Work item = Pull every line from the records that has the word "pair" in it.
═══ Dataset content ═══
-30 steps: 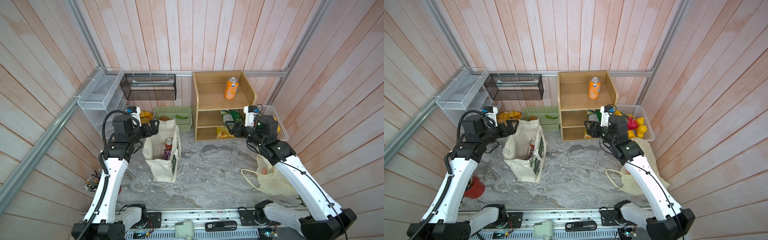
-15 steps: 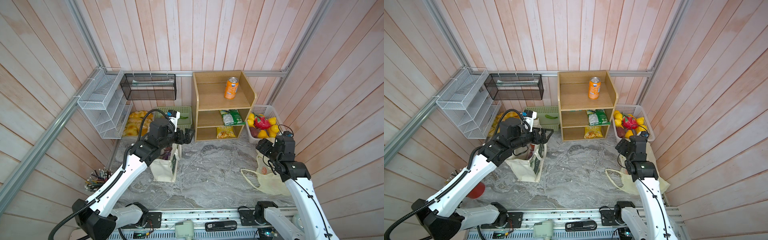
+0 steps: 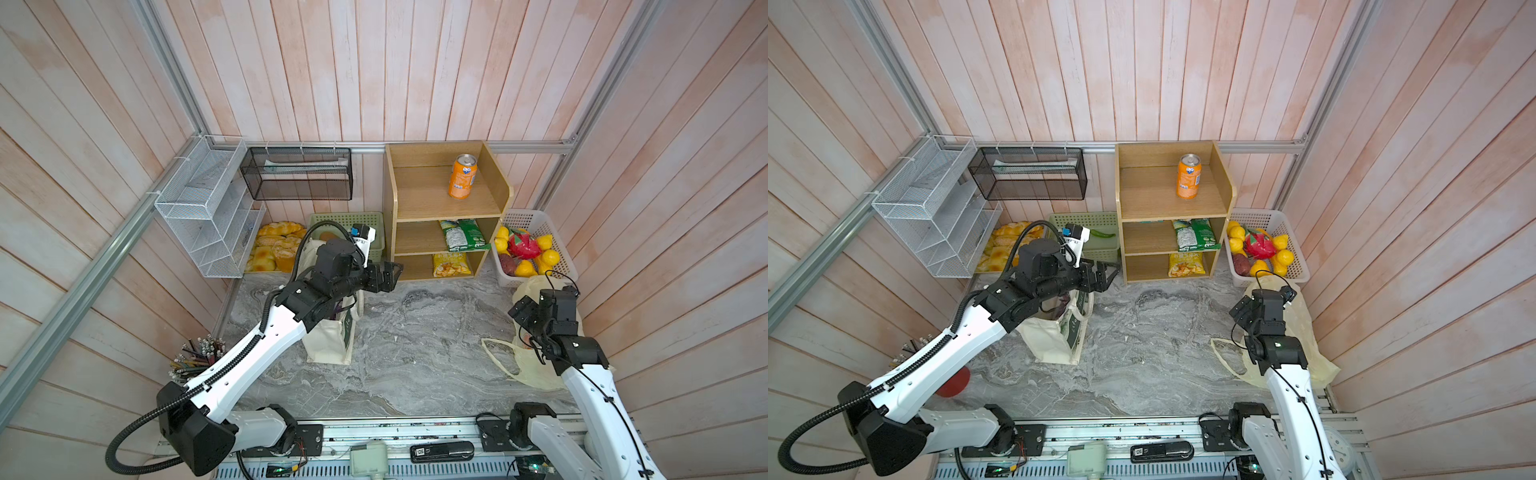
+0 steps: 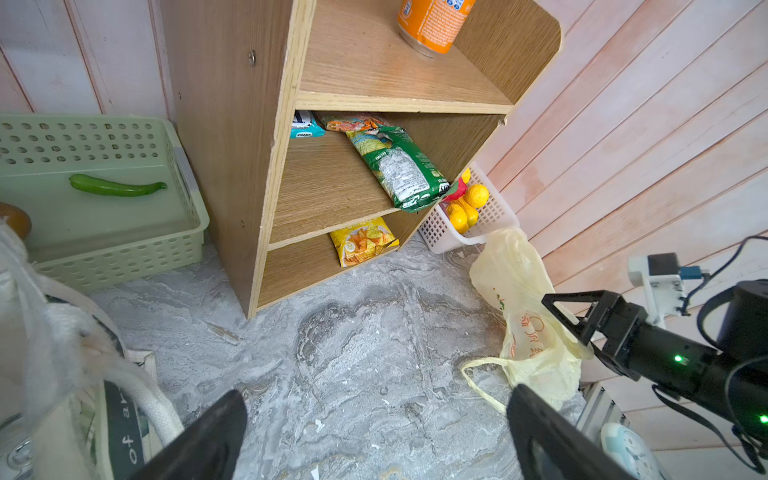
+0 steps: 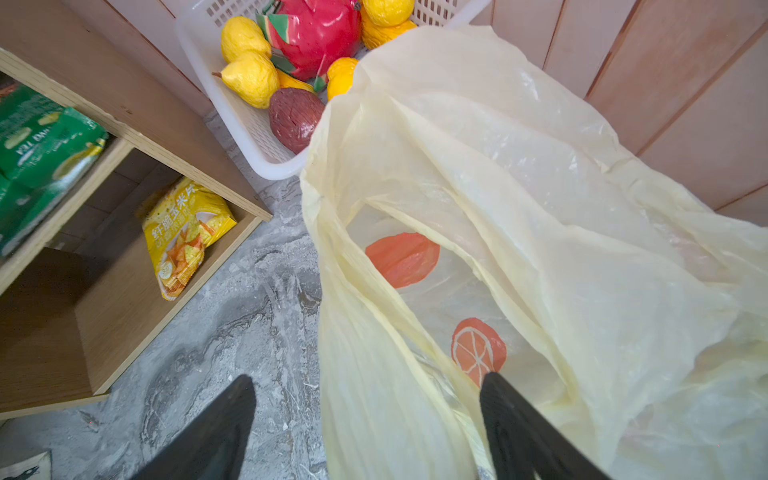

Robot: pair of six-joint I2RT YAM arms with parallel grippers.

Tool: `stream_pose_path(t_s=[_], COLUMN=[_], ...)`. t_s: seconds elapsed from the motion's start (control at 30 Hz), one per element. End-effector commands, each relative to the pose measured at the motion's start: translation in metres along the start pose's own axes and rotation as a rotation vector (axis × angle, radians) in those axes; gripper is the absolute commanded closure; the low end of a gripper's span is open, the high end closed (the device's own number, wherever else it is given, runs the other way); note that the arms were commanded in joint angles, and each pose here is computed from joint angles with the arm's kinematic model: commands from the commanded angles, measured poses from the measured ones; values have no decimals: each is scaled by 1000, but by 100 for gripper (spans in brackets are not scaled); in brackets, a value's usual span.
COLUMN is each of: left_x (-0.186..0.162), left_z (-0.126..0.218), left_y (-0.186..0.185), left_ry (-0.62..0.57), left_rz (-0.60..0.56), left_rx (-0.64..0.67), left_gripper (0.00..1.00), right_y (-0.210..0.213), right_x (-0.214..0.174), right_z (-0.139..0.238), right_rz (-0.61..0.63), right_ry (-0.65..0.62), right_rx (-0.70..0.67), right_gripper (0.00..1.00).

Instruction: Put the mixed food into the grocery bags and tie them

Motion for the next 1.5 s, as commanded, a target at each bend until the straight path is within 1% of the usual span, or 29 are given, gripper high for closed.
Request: stream_pose_path(t_s=[0.0,0.07,0.1,0.13,0.2,0.27,0.3,0.47,0.53,0.7,0.83,1.0,1.13,1.2,1.47], left_x=[1,0,0,-1,-2,-4,-5,-16,-22,-43,-61,-88,-101,-104,-101], left_z=[-6,-8,-8,-9,-9,-10,-10,-13,-14,-18,-16,-16,-22,-27,-49], left_y=[0,0,0,1,1,2,2,5,6,12,15,16,12,9,-2], left_ry=[-8,-1,2,5,6,8,9,26,37,95,121,133,124,125,149], left_rz=[4,3,3,2,0,-3,-6,-7,-8,0,6,27,38,25,-103], left_rx=[2,2,2,5,9,11,10,12,10,22,16,-38,-101,-128,-204], left_gripper=[0,0,0,0,0,0,0,0,0,0,0,0,0,0,4], right_y=[-2,3,7,12,24,35,40,65,79,127,160,196,213,218,220], right_x=[-4,-7,-8,-9,-10,-10,-10,-18,-26,-50,-61,-65,-67,-68,-69], right_z=[-4,-7,-8,-7,-5,-1,1,6,12,37,52,61,62,62,69], right_rz=[-16,2,12,20,35,42,45,70,82,118,103,79,78,78,84], right_ry=[7,28,39,51,71,89,103,212,236,294,333,361,377,385,403], right_rx=[5,52,86,124,217,298,334,469,517,649,752,849,887,902,942], right_gripper=[16,24,33,43,72,93,100,100,100,100,100,100,100,100,100])
Point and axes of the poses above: each gripper's point midway between its finger pads, its own z axis back along the fingers, its own y axis along the line the jaws close on, x = y × z, the point moved 6 cm from there along z, back along the fingers, and after that the axes turned 7 degrees about -z, right-handed, at the moved point
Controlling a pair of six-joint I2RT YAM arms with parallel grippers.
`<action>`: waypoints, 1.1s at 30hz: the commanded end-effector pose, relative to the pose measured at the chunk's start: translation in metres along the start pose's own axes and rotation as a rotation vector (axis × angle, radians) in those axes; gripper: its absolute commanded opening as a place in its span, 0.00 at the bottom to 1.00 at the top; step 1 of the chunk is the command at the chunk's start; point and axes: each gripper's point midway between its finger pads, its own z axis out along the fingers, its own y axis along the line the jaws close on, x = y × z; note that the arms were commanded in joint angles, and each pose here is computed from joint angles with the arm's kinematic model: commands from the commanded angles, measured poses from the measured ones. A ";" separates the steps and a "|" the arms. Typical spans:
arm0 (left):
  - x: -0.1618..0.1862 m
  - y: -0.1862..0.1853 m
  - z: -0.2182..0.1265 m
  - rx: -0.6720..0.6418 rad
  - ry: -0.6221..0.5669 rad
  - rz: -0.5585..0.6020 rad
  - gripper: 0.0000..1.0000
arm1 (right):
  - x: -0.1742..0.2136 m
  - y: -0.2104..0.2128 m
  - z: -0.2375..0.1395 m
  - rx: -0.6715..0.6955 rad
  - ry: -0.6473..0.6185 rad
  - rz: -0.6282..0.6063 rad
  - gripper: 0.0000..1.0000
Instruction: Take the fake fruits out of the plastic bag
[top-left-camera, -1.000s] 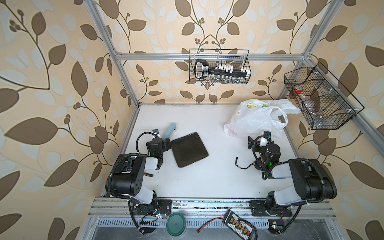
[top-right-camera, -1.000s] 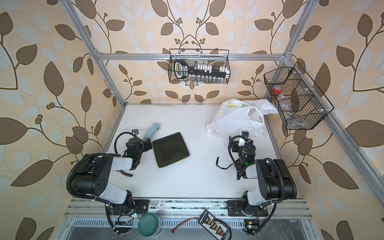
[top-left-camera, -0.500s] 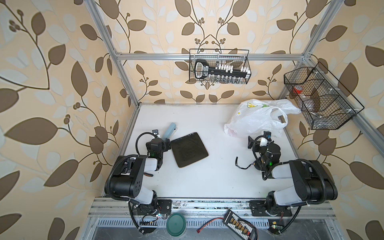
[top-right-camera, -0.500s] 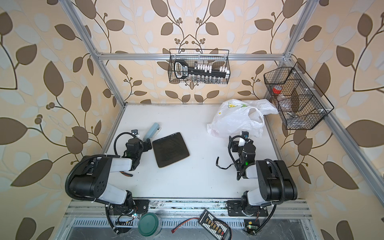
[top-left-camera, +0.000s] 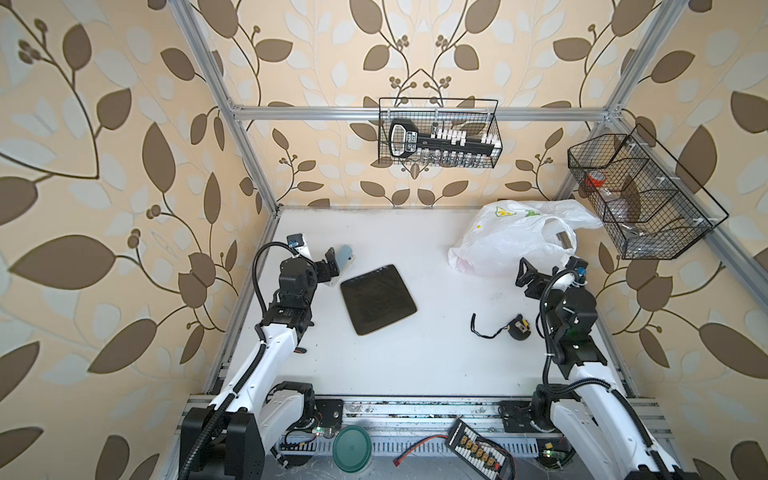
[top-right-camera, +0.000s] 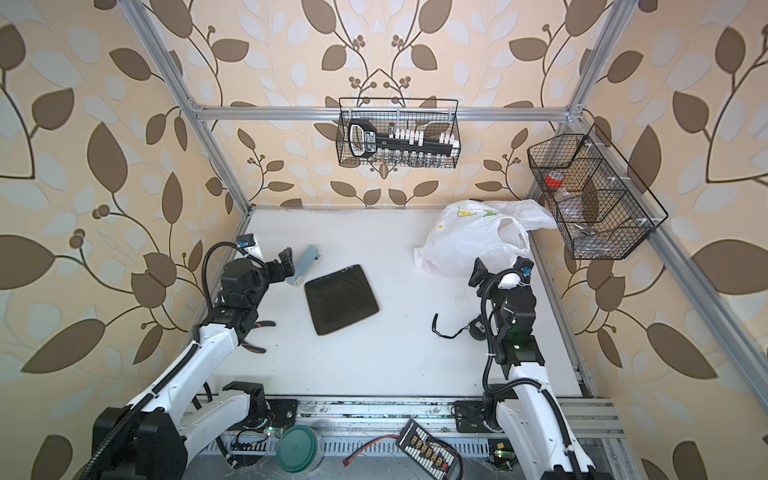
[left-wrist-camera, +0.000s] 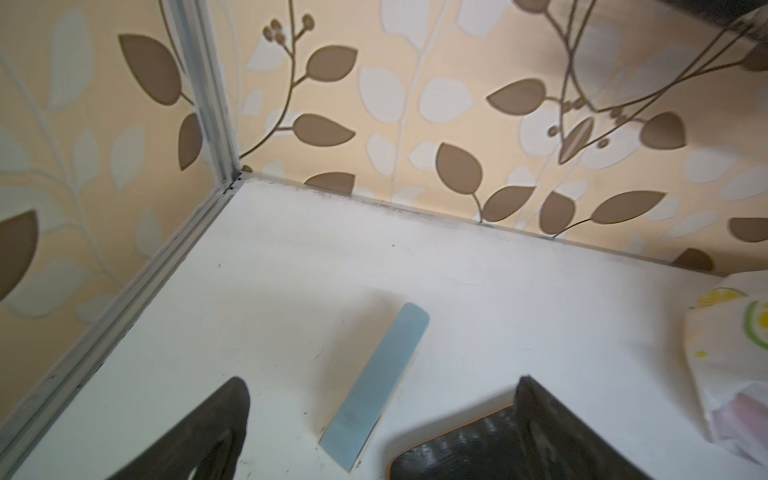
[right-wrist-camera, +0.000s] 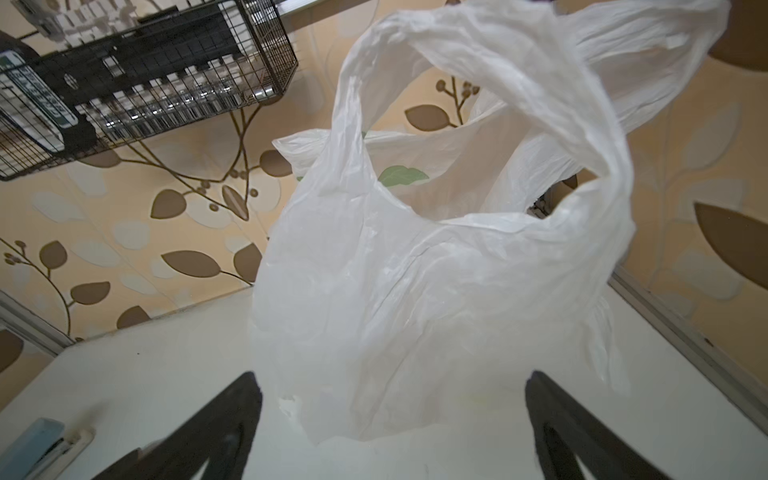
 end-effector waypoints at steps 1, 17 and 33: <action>-0.009 -0.037 -0.011 0.183 0.098 -0.071 0.98 | 0.019 -0.007 -0.010 0.067 0.176 0.101 1.00; -0.014 -0.132 -0.030 0.449 0.228 -0.149 0.92 | -0.033 -0.020 0.022 0.279 0.220 -0.013 1.00; -0.006 -0.128 -0.045 0.442 0.249 -0.191 0.90 | 0.019 0.012 0.120 0.085 0.357 -0.090 0.30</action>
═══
Written answer =
Robot: pair of six-joint I2RT YAM arms with parallel grippers.
Controlling a pair of six-joint I2RT YAM arms with parallel grippers.

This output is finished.